Putting small sums of money aside in your child's name (with you as custodian) is great, but you may want to consider depositing larger sums into an account in your name (perhaps as trustee for your child, but using your Social Security number to open the account) or even using that money to start a Section 529 plan for your child. Teaching your children about money is key if they're to become successful adults, but if your child will need any sort of need-based financial aid down the road, the value of the accounts held in his name will be counted more heavily than one in your name (20 percent for your child's account against a maximum of 5.64 percent for yours).
While your child is still young, you may want to consider investing in high-growth stocks, as opposed to bonds or even money market funds. True, the risk is higher than with other sorts of investments, and you may actually see the value of your investments drop. Time, though, is on your side; traditionally, money invested in the stock market has outperformed other investments, and if you have the time (usually anything longer than five years) and a stomach that can handle the risk, your investments will probably appreciate significantly.

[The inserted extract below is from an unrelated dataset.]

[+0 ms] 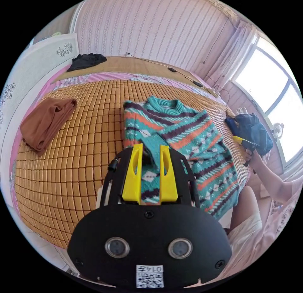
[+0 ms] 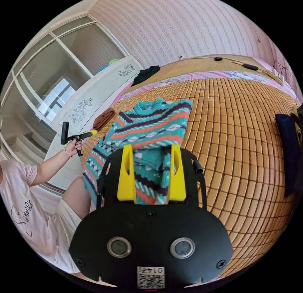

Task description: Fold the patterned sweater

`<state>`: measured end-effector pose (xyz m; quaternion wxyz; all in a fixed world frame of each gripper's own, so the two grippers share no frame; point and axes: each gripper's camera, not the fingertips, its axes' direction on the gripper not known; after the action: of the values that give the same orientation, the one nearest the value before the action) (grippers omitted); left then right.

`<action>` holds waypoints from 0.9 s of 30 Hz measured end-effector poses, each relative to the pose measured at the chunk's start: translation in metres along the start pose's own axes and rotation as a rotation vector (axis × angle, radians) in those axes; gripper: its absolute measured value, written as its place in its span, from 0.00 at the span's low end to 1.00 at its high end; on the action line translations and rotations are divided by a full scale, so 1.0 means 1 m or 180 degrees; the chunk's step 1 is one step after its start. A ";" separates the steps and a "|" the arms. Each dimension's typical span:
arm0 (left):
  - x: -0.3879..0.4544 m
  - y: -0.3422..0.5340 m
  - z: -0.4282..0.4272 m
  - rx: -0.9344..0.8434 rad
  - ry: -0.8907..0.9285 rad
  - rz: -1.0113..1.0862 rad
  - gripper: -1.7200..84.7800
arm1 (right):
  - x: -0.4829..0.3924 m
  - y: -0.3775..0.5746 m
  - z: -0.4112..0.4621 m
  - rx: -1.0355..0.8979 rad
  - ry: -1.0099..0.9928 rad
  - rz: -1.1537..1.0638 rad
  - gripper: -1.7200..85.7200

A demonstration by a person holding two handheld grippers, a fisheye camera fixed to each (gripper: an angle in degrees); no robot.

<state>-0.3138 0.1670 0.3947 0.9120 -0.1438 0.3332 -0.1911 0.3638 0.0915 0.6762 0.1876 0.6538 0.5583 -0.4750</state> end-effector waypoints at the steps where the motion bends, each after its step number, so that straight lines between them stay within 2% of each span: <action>1: -0.014 -0.017 0.004 0.0012 0.0084 -0.0120 0.13 | 0.004 -0.024 0.014 -0.0090 0.0120 -0.0008 0.21; 5: -0.035 -0.058 0.021 -0.0068 -0.0098 -0.0240 0.14 | 0.020 -0.090 0.065 -0.0432 0.0556 0.0154 0.20; 8: -0.049 -0.079 0.039 -0.0235 -0.0173 -0.0413 0.16 | 0.029 -0.117 0.096 -0.0575 0.0548 0.0361 0.20; 10: -0.062 -0.089 0.054 -0.0514 -0.0007 -0.0686 0.17 | 0.032 -0.128 0.115 -0.0764 0.0508 0.0509 0.18; 13: -0.071 -0.092 0.056 -0.0662 -0.0161 -0.0822 0.14 | 0.028 -0.140 0.137 -0.1076 0.0656 0.0652 0.15; 15: -0.073 -0.092 0.048 -0.0638 -0.0064 -0.0840 0.10 | 0.020 -0.145 0.139 -0.1121 0.0774 0.0570 0.12; 21: -0.062 -0.088 -0.018 -0.0082 0.0254 -0.0653 0.08 | 0.001 -0.159 0.090 -0.0434 0.0342 0.0555 0.09; 27: -0.037 -0.020 -0.114 0.0350 0.0528 0.0160 0.08 | -0.079 -0.100 0.015 -0.0026 0.0216 -0.0446 0.10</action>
<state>-0.4210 0.1507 0.3387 0.8923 -0.0688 0.4001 -0.1973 0.2730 0.0671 0.7632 0.1376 0.6280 0.6107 -0.4623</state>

Getting In Gear During The Teen Years
If you begin your child's college savings accounts at birth, by the time he or she is a teenager, you should have a tidy sum inside those accounts. Still, you're edging ever closer to that magic matriculation date, and some of your investments may not have been gold-plated. It's never too early to start saving, but it's also never too late: It's time to start superfunding your Section 529 plan, if you can.
Regarding the money you have managed to save, it doesn't matter if your investments have done spectacularly or have tanked: Now is the time to begin moving at least a portion of the value of your investments into less-volatile areas, such as bond and money market accounts. As each year passes, continue to decrease the amount you have invested in riskier stocks, and increase the amount you maintain in bonds, certificates of deposit, and money market funds. Although the potential for growth in these accounts is limited, so is the potential for loss, and at this stage, you want to know that the money you've saved is secure for your child's education.
If the writing is on the wall, and you're realizing that your child is going to need some amount of financial aid, this is also the time to start moving assets away from your child. If you have a Coverdell account for your child, you may want to convert it into a 529 plan at this point. If you choose this option, the original Coverdell beneficiary must also be the 529 designated beneficiary. If you decide not to roll over the Coverdell funds into a Section 529 plan, now would be the right time to use the money in the account to either buy a computer or pay for some extra tutoring. At this point, anything you can do to give your child an academic edge may pay off in the long run; many scholarships are awarded based on merit, rather than need, and money spent now in strengthening academics may pay you back many times over down the road.
Finding Out It's Never Too Late To Start Saving
Obviously, if you wait until one year before college to set up a college savings account, you probably won't have as much in it as parents who begin saving the day their child was born. You could let that knowledge defeat you: Why bother saving anything if it's too little, too late? But you can fight back.
Forget a Coverdell account at this point (unless you're able to roll over an existing Coverdell account from another child to this one). But a Section 529 plan is still the best bet. Many prepaid tuition plans will be closed to you (they require that you begin making contributions by the time your child reaches a certain grade, which you've probably already passed), but all of the savings plans are open, available, and just waiting for your money.
And, although putting money into a tax-deferred or exempt account six months before the first tuition payment is due may not make sense, remember that your child will be attending college for the long haul, and that money could earn a considerable amount inside that account before the last tuition payment is due. Consider making your first payments using current income, or Stafford or PLUS loans, and save money in your child's Section 529 plan for his later college, or even graduate-school, years.
No matter when you start, or how much you manage to accumulate, saving something is better than saving nothing. That something may mean the difference between your child being able to attend college or not, or being faced with massive debt or a smaller, more manageable amount.